El 26 de noviembre es una fecha especial en todo el planeta, con la UNESCO destacando al olivo como un símbolo universal de paz, sabiduría y armonía desde 2019. En Argentina, y especialmente en San Juan, este árbol milenario vuelve a tomar lugar en el centro del escenario, no sólo por su importancia cultural, sino por su papel clave en la economía regional.
Con más de 70.000 hectáreas dedicadas al olivo en el país, de las cuales más del 90% se encuentran en provincias como La Rioja, San Juan, Catamarca y Mendoza, Argentina figura entre los diez principales productores mundiales con una producción anual que supera las 30.000 toneladas de aceite. Y entre estas provincias, San Juan se destaca con su calidad superior y una apuesta fuerte por la tecnología y la sustentabilidad.
La olivicultura sanjuanina no nació de ayer: hace más de una década que es parte estratégica del motor productivo local, con inversión en riego, mejoramiento de variedades y capacidad industrial que la ubican como un referente nacional. Mientras el consumo interno se mantiene estable, el país exporta la mayoría de su producción, confirmando su lugar en el exigente mundo del aceite de oliva virgen extra.
El contexto internacional no podría ser más favorable: la sequía severa en España, el mayor productor del globo, hizo que la oferta caiga y los precios suban a niveles astronómicos, superando los 8.000 dólares por tonelada. Esta coyuntura abrió las puertas para que las provincias argentinas, sobre todo San Juan, muestren toda su garra en este cultivo milenario, mezclando tradición con innovación.
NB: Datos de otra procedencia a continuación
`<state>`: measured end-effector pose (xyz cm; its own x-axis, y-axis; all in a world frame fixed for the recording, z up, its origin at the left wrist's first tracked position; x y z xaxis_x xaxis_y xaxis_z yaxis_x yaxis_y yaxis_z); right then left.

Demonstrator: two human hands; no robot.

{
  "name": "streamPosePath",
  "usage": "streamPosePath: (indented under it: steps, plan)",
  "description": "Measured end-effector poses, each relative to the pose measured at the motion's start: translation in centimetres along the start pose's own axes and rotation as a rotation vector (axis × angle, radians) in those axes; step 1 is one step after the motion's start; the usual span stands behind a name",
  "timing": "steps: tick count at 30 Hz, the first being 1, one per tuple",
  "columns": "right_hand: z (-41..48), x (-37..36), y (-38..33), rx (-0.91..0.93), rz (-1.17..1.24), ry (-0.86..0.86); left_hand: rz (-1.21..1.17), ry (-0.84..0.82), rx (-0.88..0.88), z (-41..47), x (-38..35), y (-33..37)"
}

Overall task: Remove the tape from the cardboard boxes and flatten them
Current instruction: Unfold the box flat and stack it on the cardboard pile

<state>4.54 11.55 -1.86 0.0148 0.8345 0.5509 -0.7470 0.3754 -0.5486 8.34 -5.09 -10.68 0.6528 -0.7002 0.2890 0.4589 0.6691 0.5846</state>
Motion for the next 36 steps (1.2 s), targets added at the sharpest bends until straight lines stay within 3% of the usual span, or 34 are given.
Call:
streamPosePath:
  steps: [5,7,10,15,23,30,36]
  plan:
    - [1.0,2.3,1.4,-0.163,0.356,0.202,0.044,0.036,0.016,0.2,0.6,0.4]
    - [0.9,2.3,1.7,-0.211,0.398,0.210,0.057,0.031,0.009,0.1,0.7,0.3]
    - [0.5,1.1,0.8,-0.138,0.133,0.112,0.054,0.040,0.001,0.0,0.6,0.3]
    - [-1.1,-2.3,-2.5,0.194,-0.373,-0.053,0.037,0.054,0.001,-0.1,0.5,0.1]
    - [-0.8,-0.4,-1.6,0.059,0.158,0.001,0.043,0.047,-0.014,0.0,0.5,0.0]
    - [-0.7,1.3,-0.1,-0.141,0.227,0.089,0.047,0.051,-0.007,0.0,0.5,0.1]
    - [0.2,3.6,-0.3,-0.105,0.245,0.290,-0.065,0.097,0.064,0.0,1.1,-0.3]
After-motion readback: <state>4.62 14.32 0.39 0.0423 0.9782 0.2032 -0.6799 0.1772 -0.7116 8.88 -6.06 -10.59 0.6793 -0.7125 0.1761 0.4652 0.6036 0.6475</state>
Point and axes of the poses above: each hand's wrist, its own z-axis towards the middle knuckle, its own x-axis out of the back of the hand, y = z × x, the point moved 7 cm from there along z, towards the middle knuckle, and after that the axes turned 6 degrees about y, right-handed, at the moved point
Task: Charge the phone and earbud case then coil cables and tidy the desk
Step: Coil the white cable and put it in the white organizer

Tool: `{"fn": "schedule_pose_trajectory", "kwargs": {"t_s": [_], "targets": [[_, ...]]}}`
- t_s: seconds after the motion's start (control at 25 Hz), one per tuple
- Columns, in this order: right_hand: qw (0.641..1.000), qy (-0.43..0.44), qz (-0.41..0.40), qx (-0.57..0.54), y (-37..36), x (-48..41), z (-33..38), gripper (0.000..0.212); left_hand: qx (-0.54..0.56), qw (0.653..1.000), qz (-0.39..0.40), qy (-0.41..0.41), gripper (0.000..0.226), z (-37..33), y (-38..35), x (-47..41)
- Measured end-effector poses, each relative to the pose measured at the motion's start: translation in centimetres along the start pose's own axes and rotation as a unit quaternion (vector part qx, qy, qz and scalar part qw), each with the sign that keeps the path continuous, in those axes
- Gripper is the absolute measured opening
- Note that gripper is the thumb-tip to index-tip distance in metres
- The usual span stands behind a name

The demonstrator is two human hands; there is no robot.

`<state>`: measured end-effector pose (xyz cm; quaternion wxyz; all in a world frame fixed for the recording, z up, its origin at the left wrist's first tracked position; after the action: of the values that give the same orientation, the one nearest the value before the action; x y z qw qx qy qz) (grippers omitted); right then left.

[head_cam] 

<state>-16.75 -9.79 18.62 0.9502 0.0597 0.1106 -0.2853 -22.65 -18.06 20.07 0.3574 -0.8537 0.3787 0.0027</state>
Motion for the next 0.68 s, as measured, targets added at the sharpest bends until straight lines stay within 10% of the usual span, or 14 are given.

La provincia incluso fue la anfitriona del prestigioso concurso internacional Mario Solinas para el hemisferio sur, un claro ejemplo del prestigio que está ganando gracias a los productores, cooperativas y empresas que apuestan a mercados exigentes y premium.
El significado del Día Mundial del Olivo es tan profundo como su historia: un árbol que ha acompañado a la humanidad desde la Edad del Bronce, aportando alimento, medicina y cultura. En San Juan, más que un cultivo, es parte del paisaje, la identidad y el porvenir de su gente. En un mundo que pide a gritos sostenibilidad y alimentos sanos, el olivo y San Juan demuestran que tienen mucho para ofrecer y seguir creciendo.